Download or read book Bacon and the Mind written by Martin Harrison and published by National Geographic Books. This book was released on 2019-09-17 with total page 0 pages. Available in PDF, EPUB and Kindle. Book excerpt: The first in a series of books that sheds new light on Francis Bacon's art and motivations, published under the aegis of the Estate of Francis Bacon Bacon and the Mind sheds light on Francis Bacon’s art by exploring his motivations, and in so doing opens up new ways of understanding his paintings. It comprises five essays by prominent scholars in their respective disciplines, illustrated throughout by Bacon’s works. Christopher Bucklow argues compellingly that Bacon does not depict the reality of his subjects, but rather their reality for him—in his memory, in his sensibility, and in his private world of sensations and ideas. Steven Jaron’s essay questions the psychological implications of Bacon’s habitual language, his obsession with “the wound,” vulnerability, and the nervous system. Darian Leader’s essay “Bacon and the Body,” presents the latest of his fresh and stimulating insights into the artist. The focus in John Onians’s “Francis Bacon: A Neuroarthistory” is the effect of Bacon’s unconscious mental processes in the creation of his paintings. “The ‘Visual Shock’ of Francis Bacon: An Essay in Neuroaesthetics” is a newly edited and now fully illustrated re-presentation of an article by Semir Zeki, previously accessible only as an online academic paper.

Aesthetics and Neuroscience

Aesthetics and Neuroscience
Author :
Publisher : Springer
Total Pages : 308
Release :
ISBN-10 : 9783319462332
ISBN-13 : 3319462334
Rating : 4/5 (32 Downloads)

Book Synopsis Aesthetics and Neuroscience by : Zoï Kapoula

Download or read book Aesthetics and Neuroscience written by Zoï Kapoula and published by Springer. This book was released on 2016-11-30 with total page 308 pages. Available in PDF, EPUB and Kindle. Book excerpt: This edited monograph provides a compelling analysis of the interplay between neuroscience and aesthetics. The book broaches a wide spectrum of topics including, but not limited to, mathematics and creator algorithms, neurosciences of artistic creativity, paintings and dynamical systems as well as computational research for architecture.
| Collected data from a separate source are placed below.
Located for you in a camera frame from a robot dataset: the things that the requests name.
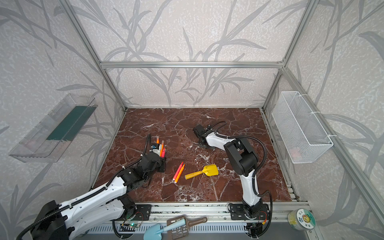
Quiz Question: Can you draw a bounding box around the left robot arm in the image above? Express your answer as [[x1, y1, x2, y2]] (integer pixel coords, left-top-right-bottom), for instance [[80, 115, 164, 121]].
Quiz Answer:
[[17, 152, 166, 240]]

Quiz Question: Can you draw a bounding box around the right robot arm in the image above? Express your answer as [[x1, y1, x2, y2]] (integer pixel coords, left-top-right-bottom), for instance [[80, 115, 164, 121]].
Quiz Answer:
[[193, 125, 273, 219]]

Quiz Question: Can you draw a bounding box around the red marker pen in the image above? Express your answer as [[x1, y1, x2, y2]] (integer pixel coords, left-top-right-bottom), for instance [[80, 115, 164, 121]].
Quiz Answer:
[[173, 162, 184, 181]]

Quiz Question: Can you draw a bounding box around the yellow toy shovel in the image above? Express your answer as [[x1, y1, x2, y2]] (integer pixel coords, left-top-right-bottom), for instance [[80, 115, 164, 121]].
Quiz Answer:
[[185, 164, 219, 180]]

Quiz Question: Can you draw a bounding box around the small circuit board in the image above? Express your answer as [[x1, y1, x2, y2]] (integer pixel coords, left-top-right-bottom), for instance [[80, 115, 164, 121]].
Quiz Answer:
[[119, 223, 141, 232]]

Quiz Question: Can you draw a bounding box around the light blue toy shovel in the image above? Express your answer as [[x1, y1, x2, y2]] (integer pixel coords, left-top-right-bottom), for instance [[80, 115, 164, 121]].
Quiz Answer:
[[144, 219, 186, 240]]

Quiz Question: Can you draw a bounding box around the brown toy rake sieve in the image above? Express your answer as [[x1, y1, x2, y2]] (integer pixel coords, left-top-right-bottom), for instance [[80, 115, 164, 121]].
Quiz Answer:
[[167, 215, 208, 240]]

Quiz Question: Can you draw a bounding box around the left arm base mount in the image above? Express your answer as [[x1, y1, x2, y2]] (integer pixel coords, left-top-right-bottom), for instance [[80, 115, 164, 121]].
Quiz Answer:
[[122, 204, 152, 222]]

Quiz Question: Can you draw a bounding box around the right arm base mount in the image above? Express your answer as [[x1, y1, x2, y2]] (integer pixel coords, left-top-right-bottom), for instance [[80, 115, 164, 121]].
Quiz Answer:
[[228, 203, 271, 221]]

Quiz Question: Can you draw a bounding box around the white wire mesh basket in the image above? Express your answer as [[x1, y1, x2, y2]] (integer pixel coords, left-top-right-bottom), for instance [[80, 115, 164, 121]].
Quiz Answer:
[[272, 91, 334, 164]]

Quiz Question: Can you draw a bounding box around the clear plastic wall bin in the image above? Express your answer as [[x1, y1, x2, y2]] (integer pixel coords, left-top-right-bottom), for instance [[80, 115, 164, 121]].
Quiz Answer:
[[9, 94, 98, 163]]
The international authorship is genuinely interdisciplinary and the target audience primarily comprises readers interested in transdisciplinary research between neuroscience and the broad field of aesthetics.

Vision and Art (Updated and Expanded Edition)

Vision and Art (Updated and Expanded Edition)
Author :
Publisher : Harry N. Abrams
Total Pages : 240
Release :
ISBN-10 : 1419706926
ISBN-13 : 9781419706929
Rating : 4/5 (26 Downloads)

Book Synopsis Vision and Art (Updated and Expanded Edition) by : Margaret S. Livingstone

Download or read book Vision and Art (Updated and Expanded Edition) written by Margaret S. Livingstone and published by Harry N. Abrams. This book was released on 2014-03-25 with total page 240 pages. Available in PDF, EPUB and Kindle. Book excerpt: A Harvard neurobiologist explains how vision works, citing the scientific origins of artistic genius and providing coverage of such topics as optical illusions and the correlation between learning disabilities and artistic skill.